◆ What the task requires: A single number is the whole answer: the tally of lines in the data below that include the word "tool".

◆ Data excerpt:
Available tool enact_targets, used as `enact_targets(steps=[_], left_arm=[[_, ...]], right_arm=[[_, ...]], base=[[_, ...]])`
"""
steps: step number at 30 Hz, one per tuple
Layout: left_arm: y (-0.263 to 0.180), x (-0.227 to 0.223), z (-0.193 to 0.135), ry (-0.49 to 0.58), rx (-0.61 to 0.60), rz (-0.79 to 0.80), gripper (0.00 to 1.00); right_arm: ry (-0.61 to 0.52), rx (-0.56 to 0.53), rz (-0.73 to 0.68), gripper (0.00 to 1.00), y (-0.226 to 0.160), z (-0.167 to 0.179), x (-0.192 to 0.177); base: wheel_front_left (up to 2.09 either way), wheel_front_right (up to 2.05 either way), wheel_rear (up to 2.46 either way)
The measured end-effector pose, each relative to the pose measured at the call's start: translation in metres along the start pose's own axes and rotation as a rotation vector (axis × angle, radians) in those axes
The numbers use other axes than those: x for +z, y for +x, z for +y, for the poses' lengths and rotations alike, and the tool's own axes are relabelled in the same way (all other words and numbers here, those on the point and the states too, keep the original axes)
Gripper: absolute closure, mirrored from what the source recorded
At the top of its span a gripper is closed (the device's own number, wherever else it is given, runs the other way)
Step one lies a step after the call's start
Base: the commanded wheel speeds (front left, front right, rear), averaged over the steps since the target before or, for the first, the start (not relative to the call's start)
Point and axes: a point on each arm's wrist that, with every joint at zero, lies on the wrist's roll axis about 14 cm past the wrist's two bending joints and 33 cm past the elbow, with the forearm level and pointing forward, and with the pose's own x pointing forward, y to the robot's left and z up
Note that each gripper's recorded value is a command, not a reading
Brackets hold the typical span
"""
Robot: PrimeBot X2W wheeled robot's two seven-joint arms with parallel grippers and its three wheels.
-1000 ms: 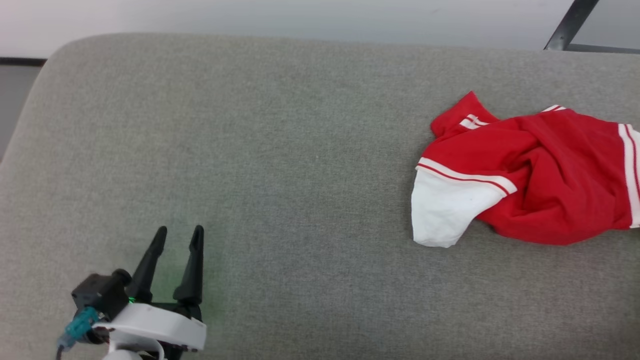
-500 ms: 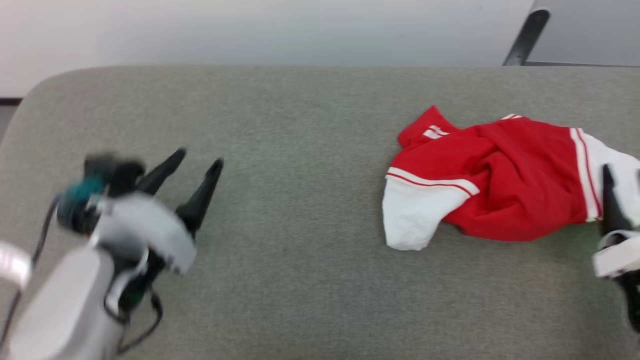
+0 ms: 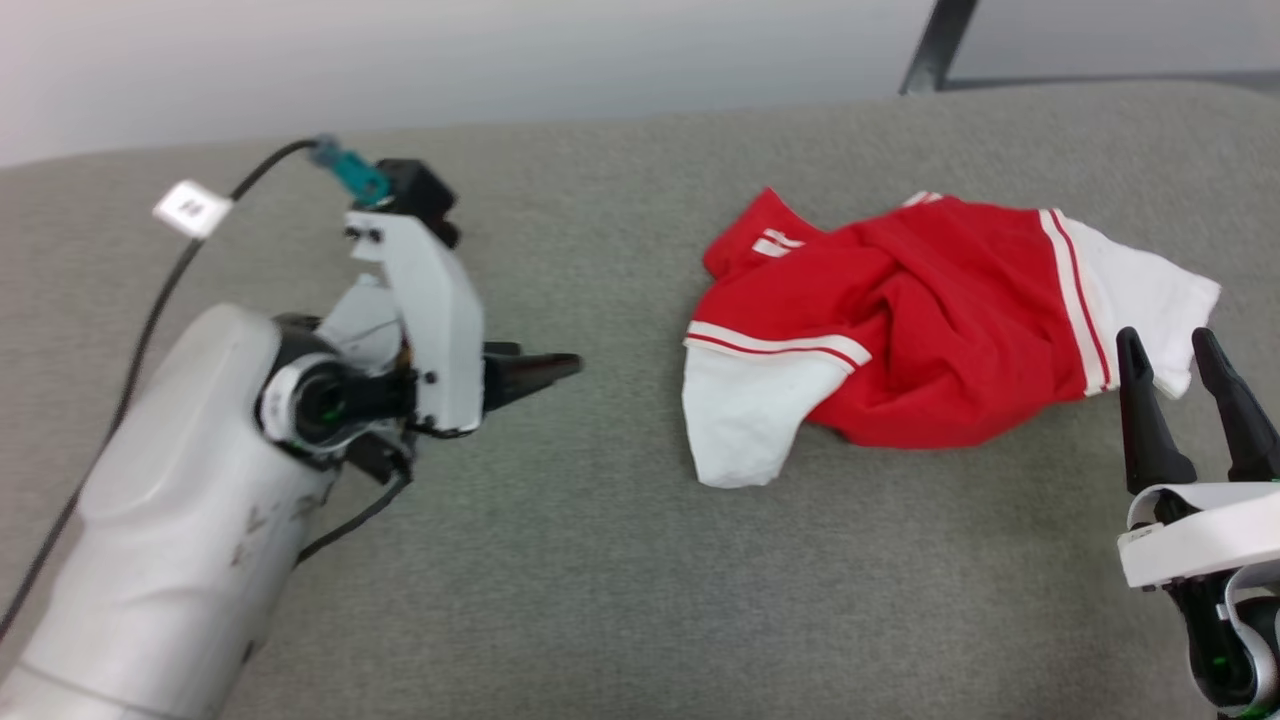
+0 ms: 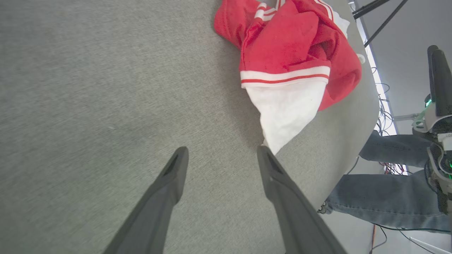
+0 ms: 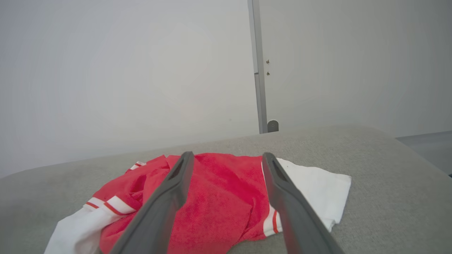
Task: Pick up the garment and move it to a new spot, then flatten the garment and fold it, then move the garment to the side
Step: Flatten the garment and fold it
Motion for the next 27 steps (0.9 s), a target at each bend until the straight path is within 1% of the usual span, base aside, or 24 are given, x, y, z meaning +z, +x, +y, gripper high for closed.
enact_targets(steps=[6,12,16,20,25,27], left_arm=[[0.04,-0.004,-0.023,-0.035,-0.102,0.106,0.0],[0.073,-0.012,-0.022,-0.056,-0.124,0.188,0.0],[0.091,-0.022,-0.025,-0.093,-0.155,0.243,0.0],[0.102,-0.03,-0.032,-0.117,-0.198,0.3,0.0],[0.107,-0.029,-0.037,-0.134,-0.227,0.3,0.0],[0.106,-0.025,-0.043,-0.161,-0.26,0.283,0.0]], right_arm=[[0.009,-0.042,0.013,0.0,-0.007,-0.005,-0.005],[0.013,-0.088,0.041,0.0,-0.013,-0.015,-0.016],[0.009,-0.115,0.055,0.0,-0.016,-0.022,-0.022],[0.004,-0.132,0.063,0.0,-0.017,-0.028,-0.025],[0.002,-0.142,0.065,0.0,-0.017,-0.031,-0.027],[0.003,-0.141,0.067,0.0,-0.017,-0.03,-0.028]], base=[[0.0,0.0,0.0],[0.0,0.0,0.0],[0.0,0.0,0.0],[0.0,0.0,0.0],[0.0,0.0,0.0],[0.0,0.0,0.0]])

◆ Response below: 2